From IBM's website:
Everyday, we create 2.5 quintillion bytes of data–so much that 90% of the data in the world today has been created in the last two years alone. This data comes from everywhere: from sensors used to gather climate information, posts to social media sites, digital pictures and videos posted online, transaction records of online purchases, and from cell phone GPS signals to name a few.
Big data spans three dimensions: Volume, Velocity and Variety.
In the industry where big data is discussed, involving companies like GigaOm, Opera Solutions and IBM, the goal is to take very very large data sets and conduct complex analytics to extract insight that would otherwise remain obscured. Extracting insight takes a lot of analytics.

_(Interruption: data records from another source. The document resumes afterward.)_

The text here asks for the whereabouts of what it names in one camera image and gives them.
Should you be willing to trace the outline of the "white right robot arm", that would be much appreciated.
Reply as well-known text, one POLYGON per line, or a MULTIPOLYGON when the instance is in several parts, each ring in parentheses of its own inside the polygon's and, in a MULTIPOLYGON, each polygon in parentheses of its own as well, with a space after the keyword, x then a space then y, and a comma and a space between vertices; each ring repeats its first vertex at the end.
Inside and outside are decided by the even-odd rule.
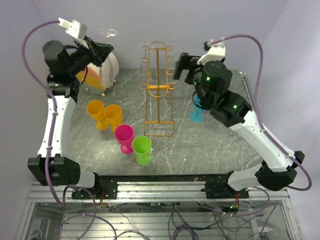
POLYGON ((228 173, 226 182, 220 186, 221 194, 231 198, 247 187, 263 186, 271 191, 288 187, 296 178, 296 167, 305 158, 303 152, 285 148, 278 140, 269 138, 271 134, 258 122, 251 104, 229 90, 233 74, 223 60, 197 64, 199 59, 181 53, 173 79, 178 80, 182 71, 187 70, 185 82, 194 86, 193 94, 198 98, 195 105, 240 135, 262 157, 262 163, 254 167, 228 173))

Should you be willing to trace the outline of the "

Anyone who has worked on cases knows that any data that requires expert assessment runs along a separate track with a pretty direct route to consulting experts. Attorneys look at roll-up reports and emails. Experts handle anything that requires interpretation. These types of data are certainly discovery, but they do not comprise the stuff about which one thinks when contemplating "e-discovery".
Because of this, it is unlikely, despite the hoopla, that e-discovery will be directly impacted by big data. Unstructured data repositories will undoubtedly get bigger; there will be challenges to address them in e-discovery. And e-discovery will have to identify relevant documents that discuss the insights and information gleaned by big data processes.
But the vast ocean of data for which "big data" was coined will likely in the main pass through the litigation process without registering on e-discovery processes.